__Required action__
Only the lines holding "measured" are wanted; find them in the listing and return each one.
--
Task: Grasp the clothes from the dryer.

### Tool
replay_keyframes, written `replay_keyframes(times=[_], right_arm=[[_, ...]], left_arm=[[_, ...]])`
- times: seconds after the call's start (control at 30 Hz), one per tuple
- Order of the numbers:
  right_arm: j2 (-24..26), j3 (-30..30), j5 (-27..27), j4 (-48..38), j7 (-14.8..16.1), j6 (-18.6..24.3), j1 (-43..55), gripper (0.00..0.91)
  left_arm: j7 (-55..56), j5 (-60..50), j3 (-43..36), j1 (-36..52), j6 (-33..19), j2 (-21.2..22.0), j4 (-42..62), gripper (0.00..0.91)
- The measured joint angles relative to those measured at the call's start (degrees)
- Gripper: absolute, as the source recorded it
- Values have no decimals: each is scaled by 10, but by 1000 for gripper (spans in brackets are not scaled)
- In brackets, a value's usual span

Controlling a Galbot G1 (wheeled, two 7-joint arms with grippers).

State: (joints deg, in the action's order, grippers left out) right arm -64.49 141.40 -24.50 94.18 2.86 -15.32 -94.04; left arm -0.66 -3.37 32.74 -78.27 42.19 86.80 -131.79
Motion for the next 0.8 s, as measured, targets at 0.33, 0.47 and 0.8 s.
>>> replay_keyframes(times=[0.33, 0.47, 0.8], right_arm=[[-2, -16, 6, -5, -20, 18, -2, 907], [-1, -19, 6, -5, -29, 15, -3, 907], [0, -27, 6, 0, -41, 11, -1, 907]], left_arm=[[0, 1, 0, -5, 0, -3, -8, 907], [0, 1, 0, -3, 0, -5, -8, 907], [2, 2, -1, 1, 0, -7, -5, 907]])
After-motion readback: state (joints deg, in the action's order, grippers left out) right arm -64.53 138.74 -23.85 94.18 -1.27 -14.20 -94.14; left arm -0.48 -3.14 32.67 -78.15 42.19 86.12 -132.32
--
__Answer to this exercise__
- The measured joint angles relative to those measured at the call's start (degrees)
Motion for the next 0.8 s, as measured, targets at 0.33, 0.47 and 0.8 s.

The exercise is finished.